Madame Marot, geboren en getogen in Lausanne in een streng eerlijk gezin, trouwt uit liefde. De pasgetrouwden vertrekken naar Algerije, waar de heer Maro een prominente post krijgt. Veertien jaar leven in Constantijn geven hen welvaart, een familiegeest, gezonde, mooie kinderen.
Deze jaren veranderden uiterlijk Maro: hij werd zwart als een Arabier, werd grijs en droogde op, velen dachten dat hij een inwoner van Algerije was. Ook in mevrouw Maro zou niemand het voormalige meisje herkennen.
Nu werd haar huid zilver, dunner, meer goudkleurig, haar huid werd dunner, haar handen werden dunner en door ze te verzorgen, in haar haar, in haar ondergoed, in haar kleren, toonde ze al een soort van overmatige netheid.
De tijd van meneer Maro is gevuld met werk, zijn vrouw leeft met zorgen om hem en de kinderen, twee mooie meisjes. Mevrouw Maro staat bekend als de beste minnares en moeder in Constantijn.
Aangekomen in de stad Emil Du-Buis, de zoon van mevrouw Bonnet, een al lang bestaande en goede vriend van mevrouw Marot, is slechts negentien jaar oud. Hij groeide op in Parijs, studeert nu rechten en schrijft alleen verzen die hij begrijpt.
Een jonge man huurt een Hashim-villa voor huisvesting.

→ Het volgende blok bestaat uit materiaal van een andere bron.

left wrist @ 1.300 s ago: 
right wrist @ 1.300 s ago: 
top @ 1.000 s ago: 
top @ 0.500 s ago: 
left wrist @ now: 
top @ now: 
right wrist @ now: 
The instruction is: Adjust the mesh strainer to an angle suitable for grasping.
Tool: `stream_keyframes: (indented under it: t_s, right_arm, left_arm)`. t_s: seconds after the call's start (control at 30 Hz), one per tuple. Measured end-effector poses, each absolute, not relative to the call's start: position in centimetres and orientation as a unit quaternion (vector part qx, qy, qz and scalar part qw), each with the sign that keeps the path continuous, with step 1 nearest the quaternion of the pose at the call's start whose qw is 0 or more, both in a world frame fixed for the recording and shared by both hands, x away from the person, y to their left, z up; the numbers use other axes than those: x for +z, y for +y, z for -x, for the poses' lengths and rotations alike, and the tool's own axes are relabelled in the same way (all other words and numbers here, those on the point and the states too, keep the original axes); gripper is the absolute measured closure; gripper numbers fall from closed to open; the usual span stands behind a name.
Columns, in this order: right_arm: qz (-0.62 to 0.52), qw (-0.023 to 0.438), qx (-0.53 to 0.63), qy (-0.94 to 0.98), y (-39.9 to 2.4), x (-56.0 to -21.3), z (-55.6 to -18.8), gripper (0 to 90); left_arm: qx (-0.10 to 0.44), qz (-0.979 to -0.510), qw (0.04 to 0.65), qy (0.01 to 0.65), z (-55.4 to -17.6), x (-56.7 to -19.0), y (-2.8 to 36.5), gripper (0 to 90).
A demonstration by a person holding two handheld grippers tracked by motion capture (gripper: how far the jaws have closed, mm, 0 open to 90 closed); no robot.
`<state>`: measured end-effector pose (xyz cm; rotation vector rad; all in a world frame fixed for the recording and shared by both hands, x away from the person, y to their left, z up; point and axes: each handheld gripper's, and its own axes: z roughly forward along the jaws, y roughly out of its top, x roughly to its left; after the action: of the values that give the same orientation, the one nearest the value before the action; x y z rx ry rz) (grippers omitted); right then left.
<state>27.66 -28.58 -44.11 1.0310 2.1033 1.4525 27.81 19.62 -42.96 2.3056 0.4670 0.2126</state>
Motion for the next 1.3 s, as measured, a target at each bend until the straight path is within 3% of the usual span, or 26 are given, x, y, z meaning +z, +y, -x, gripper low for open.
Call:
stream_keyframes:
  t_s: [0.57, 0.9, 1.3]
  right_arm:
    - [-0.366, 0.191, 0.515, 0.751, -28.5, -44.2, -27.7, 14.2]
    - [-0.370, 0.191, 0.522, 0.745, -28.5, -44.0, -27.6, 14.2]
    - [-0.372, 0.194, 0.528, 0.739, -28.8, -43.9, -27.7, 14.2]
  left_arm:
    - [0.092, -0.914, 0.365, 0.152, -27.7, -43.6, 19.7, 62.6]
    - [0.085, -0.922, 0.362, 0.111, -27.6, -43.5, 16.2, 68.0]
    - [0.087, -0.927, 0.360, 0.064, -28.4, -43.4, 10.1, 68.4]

Mevrouw Maro verwijst naar Emil 'met een grapje voor de grap, met de vrijheid die zo natuurlijk was toegestaan door het verschil in jaren', maar ontdekt al snel dat ze 'de eerste persoon' in huis werd voor de jonge man.
Er was nog geen maand verstreken voordat God verliefd werd op wat hij wist.
Madame Maro wordt stil. Ze valt af, probeert het huis zo min mogelijk te verlaten en onderzoekt steeds vaker haar vermoeide gezicht in de spiegel. Emil maakt een vrouw gek van haar vervolging en liefdesbrieven. Deze obscure tekens brengen meneer Maro steeds meer in verwarring. Van september tot januari leeft mevrouw Maro angstig en pijnlijk.
Ze probeert Emil ervan te overtuigen haar als een moeder te behandelen, ze zegt dat ze oud is, maar de liefde van de jongen gaat niet weg. Emil droomt van haar, brandend van passie. Op een avond geeft mevrouw Maro zich over en gaat met Emil naar zijn villa. Ze waarschuwt de jongeman dat ze na intimiteit met hem niet meer zal kunnen leven en vraagt of hij 'iets te sterven heeft'. Emil laat de vrouw een geladen revolver zien. Na intimiteit vraagt mevrouw Maro aan Emil om haar neer te schieten.
In de laatste momenten werd ze getransformeerd. Ze kuste me en liep weg om mijn gezicht te zien. Ze fluisterde me fluisterend een paar woorden toe die zo teder en ontroerend waren dat ik ze niet kon herhalen.
Emil overlaadt haar geliefde met bloemen en schiet haar twee keer in de tempel. De jongeman belooft haar te volgen, maar de kamer is te licht. Hij ziet haar bleke gezicht, de waanzin grijpt hem. Emil rent naar het raam en begint de lucht in te schieten. Hij durft zichzelf niet neer te schieten.